This method is the equivalent of "act" for a regular agent.

get_state()

This function should return the internal state of the Opponent.

init(partial_env, **kwargs)

Generic function used to initialize the derived classes.

reset(initial_budget)

This function is called at the end of an episode, when the episode is over.

set_state(state)

This function is used to set the internal state of the Opponent.

tell_attack_continues(observation, ...)

The purpose of this method is to tell the agent that his attack is being continued and to indicate the current state of the grid.

attack(observation, agent_action, env_action, budget, previous_fails)[source]

This method is the equivalent of “act” for a regular agent.

Opponent, in this framework can have more information than a regular agent (in particular it can view time step t+1), it has access to its current budget etc.

Parameters:
  • observation (grid2op.Observation.Observation) – The last observation (at time t)

  • opp_reward (float) – THe opponent “reward” (equivalent to the agent reward, but for the opponent) TODO do i add it back ???

  • done (bool) – Whether the game ended or not TODO do i add it back ???

  • agent_action (grid2op.Action.Action) – The action that the agent took

  • env_action (grid2op.Action.Action) – The modification that the environment will take.

  • budget (float) – The current remaining budget (if an action is above this budget, it will be replaced by a do nothing.

  • previous_fails (bool) – Wheter the previous attack failed (due to budget or ambiguous action)

Returns:

  • attack (grid2op.Action.Action) – The attack performed by the opponent. In this case, a do nothing, all the time.

  • duration (int) – The duration of the attack

get_state()[source]

This function should return the internal state of the Opponent.

This means that after a call to opponent.set_state(opponent.get_state()) the opponent should do the exact same things than without these calls.

init(partial_env, **kwargs)[source]

Generic function used to initialize the derived classes. For example, if an opponent reads from a file, the path where is the file is located should be pass with this method.

reset(initial_budget)[source]

This function is called at the end of an episode, when the episode is over. It aims at resetting the self and prepare it for a new episode.

Parameters:

initial_budget (float) – The initial budget the opponent has

set_state(state)[source]

This function is used to set the internal state of the Opponent.

Parameters:

my_state

tell_attack_continues(observation, agent_action, env_action, budget)[source]

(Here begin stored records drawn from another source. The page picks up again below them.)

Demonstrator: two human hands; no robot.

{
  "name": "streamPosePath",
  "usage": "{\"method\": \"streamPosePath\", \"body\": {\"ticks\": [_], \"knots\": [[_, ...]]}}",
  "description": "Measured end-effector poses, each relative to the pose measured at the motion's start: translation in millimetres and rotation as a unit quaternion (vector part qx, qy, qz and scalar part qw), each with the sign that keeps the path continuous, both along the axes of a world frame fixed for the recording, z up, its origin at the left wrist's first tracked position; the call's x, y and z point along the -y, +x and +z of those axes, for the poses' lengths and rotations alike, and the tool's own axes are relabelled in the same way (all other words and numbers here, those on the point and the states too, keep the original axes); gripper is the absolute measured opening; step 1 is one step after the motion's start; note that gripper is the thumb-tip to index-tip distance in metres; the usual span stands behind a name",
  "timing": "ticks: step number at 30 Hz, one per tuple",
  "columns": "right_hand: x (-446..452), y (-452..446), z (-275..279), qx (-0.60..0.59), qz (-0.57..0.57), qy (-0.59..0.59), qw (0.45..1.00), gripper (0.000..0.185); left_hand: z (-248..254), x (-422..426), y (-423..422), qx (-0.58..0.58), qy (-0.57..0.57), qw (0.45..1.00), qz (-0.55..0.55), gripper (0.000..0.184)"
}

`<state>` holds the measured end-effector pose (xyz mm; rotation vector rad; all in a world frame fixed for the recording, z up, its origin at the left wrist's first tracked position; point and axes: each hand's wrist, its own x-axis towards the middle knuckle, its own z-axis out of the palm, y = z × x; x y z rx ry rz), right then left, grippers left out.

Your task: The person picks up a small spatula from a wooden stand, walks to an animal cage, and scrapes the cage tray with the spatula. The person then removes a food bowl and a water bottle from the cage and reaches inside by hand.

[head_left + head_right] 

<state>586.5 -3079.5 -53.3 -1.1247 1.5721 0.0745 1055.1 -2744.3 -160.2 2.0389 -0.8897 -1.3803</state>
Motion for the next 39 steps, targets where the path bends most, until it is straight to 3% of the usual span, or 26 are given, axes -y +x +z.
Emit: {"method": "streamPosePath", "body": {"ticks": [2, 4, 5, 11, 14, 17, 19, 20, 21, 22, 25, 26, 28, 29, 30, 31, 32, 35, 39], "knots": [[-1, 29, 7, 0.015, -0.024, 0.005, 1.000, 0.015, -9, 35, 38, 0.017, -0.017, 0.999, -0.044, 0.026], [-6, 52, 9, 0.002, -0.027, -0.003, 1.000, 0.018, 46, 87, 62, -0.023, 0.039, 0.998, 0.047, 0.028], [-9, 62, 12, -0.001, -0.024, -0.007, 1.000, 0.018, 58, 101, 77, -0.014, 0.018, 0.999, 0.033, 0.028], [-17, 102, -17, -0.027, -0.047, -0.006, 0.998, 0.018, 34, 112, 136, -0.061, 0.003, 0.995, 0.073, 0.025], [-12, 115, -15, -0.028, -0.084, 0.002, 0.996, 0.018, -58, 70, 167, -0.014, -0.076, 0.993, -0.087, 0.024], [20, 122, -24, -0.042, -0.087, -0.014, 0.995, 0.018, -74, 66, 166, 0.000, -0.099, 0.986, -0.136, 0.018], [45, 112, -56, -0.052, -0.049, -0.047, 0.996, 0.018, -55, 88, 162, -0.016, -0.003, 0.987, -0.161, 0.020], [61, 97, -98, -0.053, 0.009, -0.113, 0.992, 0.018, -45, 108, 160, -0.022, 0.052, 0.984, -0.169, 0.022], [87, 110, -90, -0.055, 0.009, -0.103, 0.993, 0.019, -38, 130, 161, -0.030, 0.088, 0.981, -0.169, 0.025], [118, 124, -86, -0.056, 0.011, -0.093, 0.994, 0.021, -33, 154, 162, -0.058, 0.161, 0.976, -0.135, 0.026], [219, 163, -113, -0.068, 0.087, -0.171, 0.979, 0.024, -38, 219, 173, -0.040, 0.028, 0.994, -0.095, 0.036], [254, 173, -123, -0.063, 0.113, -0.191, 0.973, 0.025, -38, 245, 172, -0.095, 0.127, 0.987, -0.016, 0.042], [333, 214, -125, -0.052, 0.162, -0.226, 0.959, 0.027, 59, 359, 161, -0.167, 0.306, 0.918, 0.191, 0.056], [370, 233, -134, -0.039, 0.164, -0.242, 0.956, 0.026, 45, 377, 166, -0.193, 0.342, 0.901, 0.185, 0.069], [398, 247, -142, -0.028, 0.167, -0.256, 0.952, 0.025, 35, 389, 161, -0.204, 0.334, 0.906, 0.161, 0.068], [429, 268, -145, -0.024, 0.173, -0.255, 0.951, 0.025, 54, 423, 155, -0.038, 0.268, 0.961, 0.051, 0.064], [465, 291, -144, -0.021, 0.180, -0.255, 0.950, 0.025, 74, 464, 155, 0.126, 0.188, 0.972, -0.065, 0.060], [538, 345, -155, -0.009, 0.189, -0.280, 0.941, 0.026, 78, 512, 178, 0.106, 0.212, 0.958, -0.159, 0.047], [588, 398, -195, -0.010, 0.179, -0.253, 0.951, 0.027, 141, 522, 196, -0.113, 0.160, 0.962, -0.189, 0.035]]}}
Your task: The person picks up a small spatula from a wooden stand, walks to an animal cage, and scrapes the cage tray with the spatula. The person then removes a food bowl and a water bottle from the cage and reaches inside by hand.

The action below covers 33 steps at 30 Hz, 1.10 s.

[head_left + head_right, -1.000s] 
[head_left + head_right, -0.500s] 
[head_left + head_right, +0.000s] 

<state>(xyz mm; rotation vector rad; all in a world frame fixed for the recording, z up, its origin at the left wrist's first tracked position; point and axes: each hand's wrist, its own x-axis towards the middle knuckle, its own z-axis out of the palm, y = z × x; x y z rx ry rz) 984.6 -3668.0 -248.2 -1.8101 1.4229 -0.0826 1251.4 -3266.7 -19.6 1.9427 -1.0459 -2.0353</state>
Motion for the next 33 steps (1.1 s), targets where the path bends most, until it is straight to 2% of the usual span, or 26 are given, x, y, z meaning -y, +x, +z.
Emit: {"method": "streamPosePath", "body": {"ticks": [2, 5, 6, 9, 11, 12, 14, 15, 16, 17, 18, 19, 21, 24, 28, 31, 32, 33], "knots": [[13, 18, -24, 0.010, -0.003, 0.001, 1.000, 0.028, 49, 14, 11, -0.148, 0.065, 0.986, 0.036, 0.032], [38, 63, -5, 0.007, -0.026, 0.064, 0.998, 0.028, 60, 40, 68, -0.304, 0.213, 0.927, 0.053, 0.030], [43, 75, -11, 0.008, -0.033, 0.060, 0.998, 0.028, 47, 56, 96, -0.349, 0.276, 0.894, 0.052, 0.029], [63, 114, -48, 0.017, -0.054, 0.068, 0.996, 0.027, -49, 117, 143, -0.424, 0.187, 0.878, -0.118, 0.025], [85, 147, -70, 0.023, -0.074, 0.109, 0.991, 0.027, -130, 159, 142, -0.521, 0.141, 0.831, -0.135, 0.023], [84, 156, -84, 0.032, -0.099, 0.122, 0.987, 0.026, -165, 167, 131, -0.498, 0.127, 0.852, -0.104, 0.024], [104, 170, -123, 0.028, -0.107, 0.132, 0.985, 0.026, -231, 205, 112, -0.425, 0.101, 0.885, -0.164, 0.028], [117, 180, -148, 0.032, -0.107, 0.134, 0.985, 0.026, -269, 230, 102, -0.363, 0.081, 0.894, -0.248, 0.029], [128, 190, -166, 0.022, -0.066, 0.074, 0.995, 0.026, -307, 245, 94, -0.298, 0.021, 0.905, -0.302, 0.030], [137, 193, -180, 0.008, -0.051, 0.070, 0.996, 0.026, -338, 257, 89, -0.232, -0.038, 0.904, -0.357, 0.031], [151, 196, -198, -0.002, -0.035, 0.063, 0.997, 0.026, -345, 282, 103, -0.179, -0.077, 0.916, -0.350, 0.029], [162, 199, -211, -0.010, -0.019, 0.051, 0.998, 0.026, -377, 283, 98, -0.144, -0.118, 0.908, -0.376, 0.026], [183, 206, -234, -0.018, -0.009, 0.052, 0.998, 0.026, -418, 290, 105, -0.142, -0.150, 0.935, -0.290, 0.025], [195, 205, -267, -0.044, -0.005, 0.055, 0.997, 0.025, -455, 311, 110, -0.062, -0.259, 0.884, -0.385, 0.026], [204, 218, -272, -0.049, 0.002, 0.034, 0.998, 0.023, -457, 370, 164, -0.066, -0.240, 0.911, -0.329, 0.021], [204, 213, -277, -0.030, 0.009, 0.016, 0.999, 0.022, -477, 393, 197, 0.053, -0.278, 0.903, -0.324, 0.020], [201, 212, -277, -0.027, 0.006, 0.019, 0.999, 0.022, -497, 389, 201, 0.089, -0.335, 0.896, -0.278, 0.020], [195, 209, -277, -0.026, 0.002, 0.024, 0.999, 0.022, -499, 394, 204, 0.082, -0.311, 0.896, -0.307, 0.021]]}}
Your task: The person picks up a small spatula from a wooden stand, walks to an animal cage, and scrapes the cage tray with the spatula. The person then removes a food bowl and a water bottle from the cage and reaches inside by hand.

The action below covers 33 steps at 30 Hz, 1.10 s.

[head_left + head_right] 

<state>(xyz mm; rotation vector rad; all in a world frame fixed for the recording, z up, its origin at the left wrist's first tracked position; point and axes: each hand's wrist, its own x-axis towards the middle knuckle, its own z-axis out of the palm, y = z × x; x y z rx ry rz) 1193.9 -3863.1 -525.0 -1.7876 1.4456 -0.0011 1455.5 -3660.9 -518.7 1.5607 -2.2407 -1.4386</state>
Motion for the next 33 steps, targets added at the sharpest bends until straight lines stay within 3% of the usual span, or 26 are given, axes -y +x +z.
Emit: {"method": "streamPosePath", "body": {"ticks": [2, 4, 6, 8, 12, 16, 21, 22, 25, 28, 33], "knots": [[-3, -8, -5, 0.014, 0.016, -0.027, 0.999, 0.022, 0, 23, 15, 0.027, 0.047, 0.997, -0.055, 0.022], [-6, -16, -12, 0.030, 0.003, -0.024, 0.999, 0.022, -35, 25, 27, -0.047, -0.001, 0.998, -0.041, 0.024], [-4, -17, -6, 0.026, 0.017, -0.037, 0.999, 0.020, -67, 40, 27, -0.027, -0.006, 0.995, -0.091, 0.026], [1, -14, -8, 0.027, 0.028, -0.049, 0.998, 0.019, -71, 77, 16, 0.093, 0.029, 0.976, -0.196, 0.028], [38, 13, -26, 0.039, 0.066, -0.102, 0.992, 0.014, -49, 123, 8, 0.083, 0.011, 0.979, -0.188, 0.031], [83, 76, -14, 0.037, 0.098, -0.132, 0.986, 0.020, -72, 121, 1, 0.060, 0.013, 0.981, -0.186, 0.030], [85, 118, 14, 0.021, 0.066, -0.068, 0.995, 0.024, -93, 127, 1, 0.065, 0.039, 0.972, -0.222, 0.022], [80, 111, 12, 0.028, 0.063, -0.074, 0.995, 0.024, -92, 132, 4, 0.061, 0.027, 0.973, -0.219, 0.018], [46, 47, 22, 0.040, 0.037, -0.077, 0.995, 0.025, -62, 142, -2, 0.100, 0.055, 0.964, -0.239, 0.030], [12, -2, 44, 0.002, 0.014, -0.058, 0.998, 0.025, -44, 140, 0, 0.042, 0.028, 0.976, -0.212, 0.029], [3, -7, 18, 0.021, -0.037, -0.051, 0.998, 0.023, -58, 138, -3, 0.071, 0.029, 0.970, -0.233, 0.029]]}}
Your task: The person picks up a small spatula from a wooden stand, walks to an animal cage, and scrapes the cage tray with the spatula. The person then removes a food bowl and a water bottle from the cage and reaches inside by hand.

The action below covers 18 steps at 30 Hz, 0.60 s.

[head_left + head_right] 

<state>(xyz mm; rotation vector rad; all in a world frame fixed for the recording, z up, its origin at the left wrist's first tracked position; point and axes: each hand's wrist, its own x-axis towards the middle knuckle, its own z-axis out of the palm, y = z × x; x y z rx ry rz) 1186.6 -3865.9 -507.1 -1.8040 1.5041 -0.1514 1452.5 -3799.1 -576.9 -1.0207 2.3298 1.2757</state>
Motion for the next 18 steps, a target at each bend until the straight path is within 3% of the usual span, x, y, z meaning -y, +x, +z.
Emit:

The purpose of this method is to tell the agent that his attack is being continued and to indicate the current state of the grid.

At every time step, either “attack” or “tell_acttack_continues” is called exactly once.

Parameters:
  • observation (grid2op.Observation.Observation) – The last observation (at time t)

  • agent_action (grid2op.Action.Action) – The action that the agent took

  • env_action (grid2op.Action.Action) – The modification that the environment will take.

  • budget (float) – The current remaining budget (if an action is above this budget, it will be replaced by a do nothing.

class grid2op.Opponent.GeometricOpponent(action_space)[source]

This opponent will disconnect lines randomly among the attackable lines lines_attacked. The sampling is done according to the lines load factor (ratio <current going through the line> to <thermal limit of the line>) (see init for more details).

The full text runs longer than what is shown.